Puntualmente, Mahiques propuso implementar “otra técnica” para, “en lugar de hacer tantos agregados, modificar la base del Código actual“ y que así la nueva versión no sea tan pesado el contenido.

“En la transición, trabajaremos junto al Congreso de la Nación en el endurecimiento de penas, la armonización de las mismas y en la incorporación de nuevos delitos“, precisó el ministro en aquel momento.

Sin embargo, cuando el proyecto reducido llegó a la Secretaría de Legal y Técnica no pasó el filtro de María Ibarzábal Murphy, que responde al asesor presidencial, Santiago Caputo, quien se inclina por la modificación total.
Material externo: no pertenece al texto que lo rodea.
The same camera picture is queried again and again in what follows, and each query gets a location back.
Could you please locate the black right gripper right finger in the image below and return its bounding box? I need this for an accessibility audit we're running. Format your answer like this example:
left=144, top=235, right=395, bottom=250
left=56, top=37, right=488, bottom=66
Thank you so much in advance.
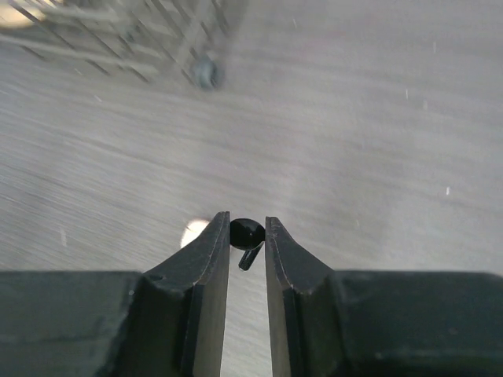
left=265, top=218, right=502, bottom=376

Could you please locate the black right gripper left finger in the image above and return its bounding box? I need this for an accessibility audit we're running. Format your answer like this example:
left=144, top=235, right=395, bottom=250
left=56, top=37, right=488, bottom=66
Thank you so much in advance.
left=1, top=212, right=230, bottom=376

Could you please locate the beige earbud charging case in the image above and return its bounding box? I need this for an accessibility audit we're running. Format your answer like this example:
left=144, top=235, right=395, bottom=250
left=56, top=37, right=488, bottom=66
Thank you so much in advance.
left=180, top=218, right=209, bottom=248

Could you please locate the black earbud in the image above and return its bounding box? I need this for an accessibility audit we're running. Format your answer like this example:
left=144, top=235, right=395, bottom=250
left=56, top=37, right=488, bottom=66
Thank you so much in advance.
left=229, top=218, right=266, bottom=271

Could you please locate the grey wire dish rack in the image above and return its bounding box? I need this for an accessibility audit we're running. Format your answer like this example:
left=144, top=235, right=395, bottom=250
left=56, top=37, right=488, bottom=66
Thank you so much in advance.
left=1, top=1, right=247, bottom=91

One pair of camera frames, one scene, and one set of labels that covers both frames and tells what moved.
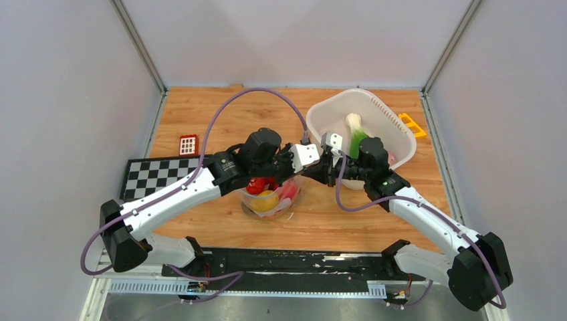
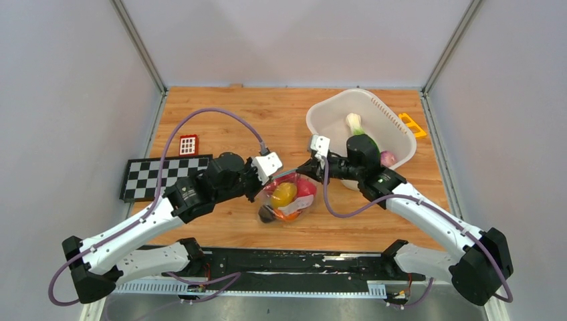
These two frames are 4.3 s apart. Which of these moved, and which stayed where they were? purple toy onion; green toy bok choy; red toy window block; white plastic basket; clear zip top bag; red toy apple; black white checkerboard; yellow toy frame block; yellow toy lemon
Moved: red toy apple; yellow toy lemon; clear zip top bag
Stayed: white plastic basket; green toy bok choy; yellow toy frame block; red toy window block; purple toy onion; black white checkerboard
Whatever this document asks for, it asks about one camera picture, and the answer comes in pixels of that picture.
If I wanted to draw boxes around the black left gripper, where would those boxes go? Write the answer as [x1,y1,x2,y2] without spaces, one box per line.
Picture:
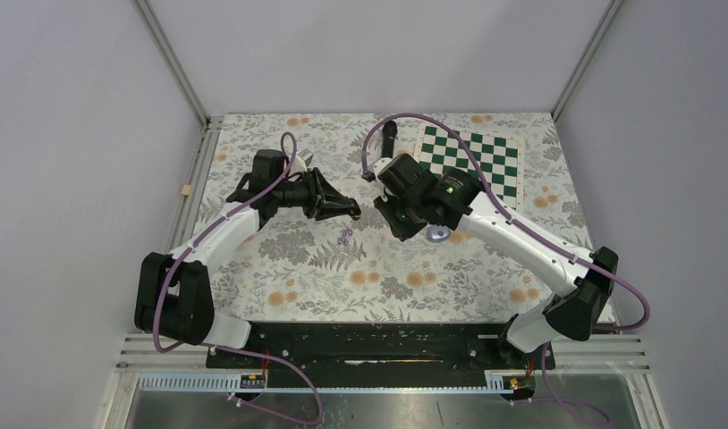
[274,168,354,221]

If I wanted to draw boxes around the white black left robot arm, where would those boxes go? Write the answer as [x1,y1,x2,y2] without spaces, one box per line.
[133,149,361,367]

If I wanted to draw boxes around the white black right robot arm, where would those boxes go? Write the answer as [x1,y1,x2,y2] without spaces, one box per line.
[373,154,616,368]

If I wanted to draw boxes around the purple clip earbuds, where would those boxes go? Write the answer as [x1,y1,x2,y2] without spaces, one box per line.
[337,229,352,246]

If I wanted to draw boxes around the silver computer mouse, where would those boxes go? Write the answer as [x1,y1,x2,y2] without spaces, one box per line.
[426,225,452,243]

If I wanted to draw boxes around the floral tablecloth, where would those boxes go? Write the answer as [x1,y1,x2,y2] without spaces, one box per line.
[189,112,617,324]

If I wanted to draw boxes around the black microphone orange end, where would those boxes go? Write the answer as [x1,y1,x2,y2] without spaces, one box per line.
[381,120,398,158]

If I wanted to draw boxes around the green white chessboard mat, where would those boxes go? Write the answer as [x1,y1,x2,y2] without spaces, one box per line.
[411,124,524,215]

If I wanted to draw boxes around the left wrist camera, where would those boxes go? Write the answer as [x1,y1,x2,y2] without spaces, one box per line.
[297,148,314,169]

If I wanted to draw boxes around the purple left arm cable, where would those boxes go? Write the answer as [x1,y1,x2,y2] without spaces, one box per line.
[151,130,325,427]

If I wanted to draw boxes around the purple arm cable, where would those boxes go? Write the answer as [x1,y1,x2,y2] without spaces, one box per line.
[361,114,651,427]
[151,130,325,427]

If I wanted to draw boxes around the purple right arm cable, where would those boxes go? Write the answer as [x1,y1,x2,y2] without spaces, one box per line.
[361,114,651,427]

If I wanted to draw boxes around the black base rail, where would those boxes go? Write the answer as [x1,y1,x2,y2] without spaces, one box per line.
[206,322,556,389]
A partir de ese momento, entre el Ministerio de Justicia y la Secretaría circularon varios borradores que fueron revisados y rechazados hasta que se llegó a una última versión que, si bien no es un Código entero, sí es más amplio que el paquete de leyes que pretendía presentar Mahiques.

Se trata de una iniciativa que incluye unos 300 artículos y que ya contaría con consenso por parte de los dos sectores en pugna, aunque cerca del consultor político remarcan que podrían continuar presionando hasta llegar a los 500.

En el oficialismo algunos sospechan que una maniobra similar podría repetirse con la reforma judicial, aunque otras fuentes afirman que esta vez el contenido ya fue acordado y no debería bloquearse.